### TASK GOAL
For this exercise, output the entries below exactly from the line that holds "A list of things" to the line that holds "blue brick: x=445 y=275 does not move", both ends included. No pictures belong in the copy.

▬▬▬▬▬▬▬▬▬▬

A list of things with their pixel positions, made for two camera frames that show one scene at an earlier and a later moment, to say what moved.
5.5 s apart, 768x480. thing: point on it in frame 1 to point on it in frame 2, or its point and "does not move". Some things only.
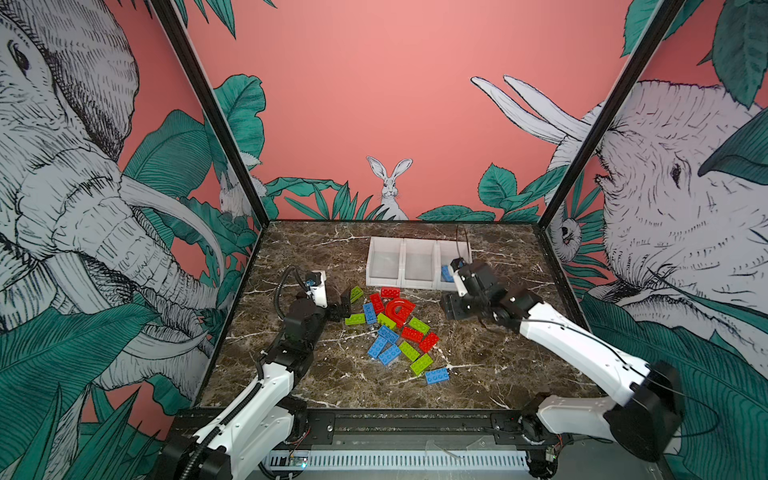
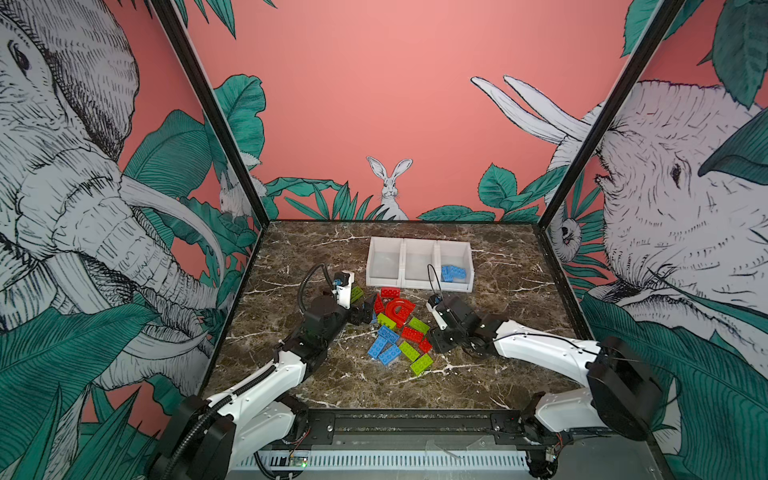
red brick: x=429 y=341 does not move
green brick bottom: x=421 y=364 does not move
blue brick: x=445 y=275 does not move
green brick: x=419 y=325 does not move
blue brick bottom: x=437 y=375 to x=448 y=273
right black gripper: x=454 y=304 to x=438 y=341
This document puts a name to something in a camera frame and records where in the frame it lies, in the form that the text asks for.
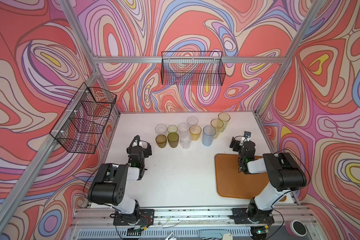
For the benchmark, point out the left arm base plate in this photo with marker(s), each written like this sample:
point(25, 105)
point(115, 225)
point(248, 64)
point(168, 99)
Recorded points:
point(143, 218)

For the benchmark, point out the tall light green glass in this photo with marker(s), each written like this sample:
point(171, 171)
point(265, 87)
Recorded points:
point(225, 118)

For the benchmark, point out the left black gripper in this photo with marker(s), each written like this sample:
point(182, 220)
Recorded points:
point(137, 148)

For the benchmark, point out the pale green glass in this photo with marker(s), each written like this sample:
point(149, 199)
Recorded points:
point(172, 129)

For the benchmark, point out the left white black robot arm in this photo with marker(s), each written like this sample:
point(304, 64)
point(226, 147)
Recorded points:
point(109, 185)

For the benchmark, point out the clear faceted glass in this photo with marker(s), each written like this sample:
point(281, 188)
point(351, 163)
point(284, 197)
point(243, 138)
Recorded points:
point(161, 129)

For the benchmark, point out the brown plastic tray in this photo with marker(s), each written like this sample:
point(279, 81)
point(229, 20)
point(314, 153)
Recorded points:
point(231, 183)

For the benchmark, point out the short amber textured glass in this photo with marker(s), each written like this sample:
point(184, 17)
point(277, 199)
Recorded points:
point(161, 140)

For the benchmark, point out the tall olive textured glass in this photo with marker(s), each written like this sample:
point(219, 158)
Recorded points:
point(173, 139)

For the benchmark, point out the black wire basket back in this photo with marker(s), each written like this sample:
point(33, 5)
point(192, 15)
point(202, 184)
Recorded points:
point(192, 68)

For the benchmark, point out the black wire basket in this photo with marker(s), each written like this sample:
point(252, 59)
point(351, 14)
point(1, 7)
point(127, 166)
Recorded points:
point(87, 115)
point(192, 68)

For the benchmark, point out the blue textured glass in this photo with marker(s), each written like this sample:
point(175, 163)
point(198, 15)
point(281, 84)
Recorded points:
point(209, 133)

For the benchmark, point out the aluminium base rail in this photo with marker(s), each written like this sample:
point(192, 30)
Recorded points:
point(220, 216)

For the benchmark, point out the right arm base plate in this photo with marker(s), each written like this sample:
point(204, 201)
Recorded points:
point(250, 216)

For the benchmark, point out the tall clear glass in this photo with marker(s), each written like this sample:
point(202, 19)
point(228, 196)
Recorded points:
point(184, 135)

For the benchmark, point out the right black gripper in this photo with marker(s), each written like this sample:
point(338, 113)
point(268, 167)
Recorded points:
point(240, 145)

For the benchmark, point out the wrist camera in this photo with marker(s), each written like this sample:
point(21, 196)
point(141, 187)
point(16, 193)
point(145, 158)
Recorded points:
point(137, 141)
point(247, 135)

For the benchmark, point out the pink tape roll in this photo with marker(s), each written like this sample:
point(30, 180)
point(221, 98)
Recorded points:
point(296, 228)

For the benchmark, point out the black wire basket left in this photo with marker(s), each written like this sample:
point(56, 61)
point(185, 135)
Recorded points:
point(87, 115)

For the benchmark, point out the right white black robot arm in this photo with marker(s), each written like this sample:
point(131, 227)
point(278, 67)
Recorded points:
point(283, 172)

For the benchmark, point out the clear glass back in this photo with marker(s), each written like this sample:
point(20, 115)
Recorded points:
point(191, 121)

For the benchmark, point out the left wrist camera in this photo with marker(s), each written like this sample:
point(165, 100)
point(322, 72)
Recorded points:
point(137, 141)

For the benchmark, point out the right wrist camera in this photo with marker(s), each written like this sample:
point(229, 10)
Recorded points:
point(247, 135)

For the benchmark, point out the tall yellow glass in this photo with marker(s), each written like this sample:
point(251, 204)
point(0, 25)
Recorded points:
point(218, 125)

▬▬▬▬▬▬▬▬▬▬

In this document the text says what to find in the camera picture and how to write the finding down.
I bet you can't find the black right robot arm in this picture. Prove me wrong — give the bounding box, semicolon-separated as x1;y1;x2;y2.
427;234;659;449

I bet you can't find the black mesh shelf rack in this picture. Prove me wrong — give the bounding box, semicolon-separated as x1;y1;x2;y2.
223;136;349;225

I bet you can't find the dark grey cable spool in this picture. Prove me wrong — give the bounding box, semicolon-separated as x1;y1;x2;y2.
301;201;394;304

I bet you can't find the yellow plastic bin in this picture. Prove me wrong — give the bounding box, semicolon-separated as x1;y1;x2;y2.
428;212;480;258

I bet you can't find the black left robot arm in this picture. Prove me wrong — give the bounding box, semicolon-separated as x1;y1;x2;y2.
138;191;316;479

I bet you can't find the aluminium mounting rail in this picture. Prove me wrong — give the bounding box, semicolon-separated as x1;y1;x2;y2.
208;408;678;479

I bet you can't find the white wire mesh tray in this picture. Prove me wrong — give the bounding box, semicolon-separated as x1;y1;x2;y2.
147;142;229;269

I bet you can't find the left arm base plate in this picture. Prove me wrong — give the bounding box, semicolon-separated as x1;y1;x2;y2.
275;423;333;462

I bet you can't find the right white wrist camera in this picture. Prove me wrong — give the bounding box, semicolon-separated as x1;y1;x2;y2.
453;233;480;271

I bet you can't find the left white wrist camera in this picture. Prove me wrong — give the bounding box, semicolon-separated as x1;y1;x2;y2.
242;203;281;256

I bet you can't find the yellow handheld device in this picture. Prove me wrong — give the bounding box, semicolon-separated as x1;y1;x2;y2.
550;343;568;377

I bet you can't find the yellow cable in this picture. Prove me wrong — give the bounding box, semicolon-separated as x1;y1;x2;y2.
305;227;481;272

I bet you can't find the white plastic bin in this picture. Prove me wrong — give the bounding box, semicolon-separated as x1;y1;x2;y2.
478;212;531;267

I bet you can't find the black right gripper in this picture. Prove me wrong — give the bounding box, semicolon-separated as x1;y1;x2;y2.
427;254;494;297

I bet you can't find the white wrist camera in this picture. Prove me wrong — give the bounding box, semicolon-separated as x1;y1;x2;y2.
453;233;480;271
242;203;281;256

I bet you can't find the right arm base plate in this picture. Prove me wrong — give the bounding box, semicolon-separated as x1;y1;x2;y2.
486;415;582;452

▬▬▬▬▬▬▬▬▬▬

### RESULT OF THIS EXERCISE
A list of things with their pixel positions, made for two camera frames that show one scene at an earlier and a later moment, to say what moved.
5.5 s apart, 768x480. thing: point on it in frame 1 to point on it in frame 2, or its point and "does not move". Some things only.
red brick: x=429 y=341 does not move
green brick bottom: x=421 y=364 does not move
blue brick: x=445 y=275 does not move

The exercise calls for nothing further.